> _Problem to solve_: In the data below, which lines contain "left"? List them by copying each one.

> _Data extract_:
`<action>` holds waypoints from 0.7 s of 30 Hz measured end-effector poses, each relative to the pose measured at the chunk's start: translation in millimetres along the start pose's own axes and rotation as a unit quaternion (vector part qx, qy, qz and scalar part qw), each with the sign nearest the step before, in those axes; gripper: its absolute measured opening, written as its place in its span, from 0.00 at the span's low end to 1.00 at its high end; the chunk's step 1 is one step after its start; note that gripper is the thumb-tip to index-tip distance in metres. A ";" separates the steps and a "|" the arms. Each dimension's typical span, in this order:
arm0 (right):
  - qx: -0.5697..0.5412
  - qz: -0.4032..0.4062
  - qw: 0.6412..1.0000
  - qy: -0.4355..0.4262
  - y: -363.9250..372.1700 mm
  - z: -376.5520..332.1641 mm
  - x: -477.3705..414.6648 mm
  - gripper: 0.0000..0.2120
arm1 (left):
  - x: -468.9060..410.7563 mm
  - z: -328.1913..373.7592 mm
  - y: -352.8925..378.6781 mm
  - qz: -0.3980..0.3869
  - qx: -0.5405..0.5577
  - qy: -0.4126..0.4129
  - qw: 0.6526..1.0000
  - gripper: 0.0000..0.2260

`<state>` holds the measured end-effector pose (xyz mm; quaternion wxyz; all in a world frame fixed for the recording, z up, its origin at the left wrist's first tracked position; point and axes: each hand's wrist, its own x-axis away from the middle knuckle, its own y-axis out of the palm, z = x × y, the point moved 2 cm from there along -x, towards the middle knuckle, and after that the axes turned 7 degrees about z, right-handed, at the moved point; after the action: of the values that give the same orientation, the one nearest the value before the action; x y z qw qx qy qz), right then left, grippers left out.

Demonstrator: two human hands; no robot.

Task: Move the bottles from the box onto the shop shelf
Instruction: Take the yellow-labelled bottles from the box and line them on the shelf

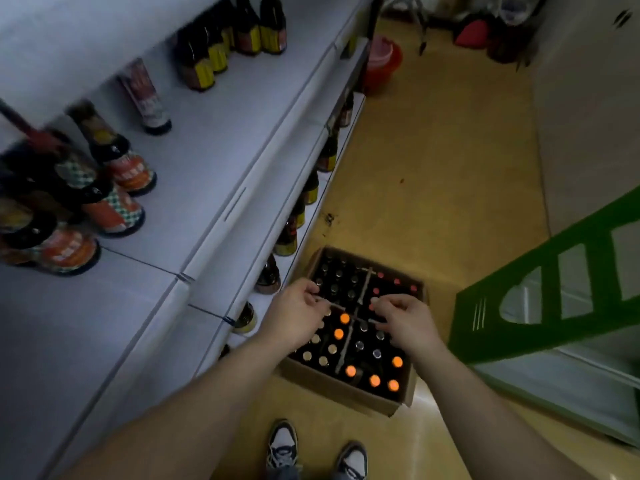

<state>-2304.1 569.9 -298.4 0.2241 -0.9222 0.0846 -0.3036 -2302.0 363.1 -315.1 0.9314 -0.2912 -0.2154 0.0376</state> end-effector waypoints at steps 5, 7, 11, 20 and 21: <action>0.011 -0.008 0.999 0.040 29.1 56.3 -53.3 0.09 | -33.9 -51.8 55.0 -0.035 -0.018 -0.043 0.998 0.13; 0.013 -0.011 0.998 0.061 46.8 85.2 -77.6 0.11 | -50.1 -76.1 77.8 -0.037 -0.026 -0.058 0.997 0.14; 0.033 -0.032 0.995 0.088 87.8 147.8 -123.0 0.15 | -82.7 -129.5 125.5 -0.031 -0.044 -0.070 0.996 0.14; 0.124 -0.070 0.985 0.101 188.0 291.9 -202.8 0.13 | -146.4 -276.2 232.3 -0.045 -0.079 -0.099 0.991 0.12; 0.140 -0.076 0.983 0.096 198.5 305.3 -209.2 0.14 | -151.6 -290.5 241.7 -0.043 -0.085 -0.096 0.991 0.12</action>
<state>-2293.2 565.8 -718.3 0.3184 -0.8521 -0.0079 -0.4154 -2302.8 380.7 -721.9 0.8788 -0.3551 -0.3187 0.0071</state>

> _Task answer_:
arm1 (left):
`<state>` holds the measured end-effector pose (xyz mm; quaternion wxyz; all in a world frame fixed for the recording, z up, its origin at the left wrist's first tracked position; point and axes: each hand's wrist, its own x-axis away from the middle knuckle, its own y-axis out of the palm, z = x × y, the point moved 2 cm from there along -x, towards the middle knuckle, and after that the axes turned 7 degrees about z, right-handed, at the moved point; after the action: of the values that give the same orientation, the one nearest the value before the action; x y z qw qx qy qz), right then left, grippers left out.

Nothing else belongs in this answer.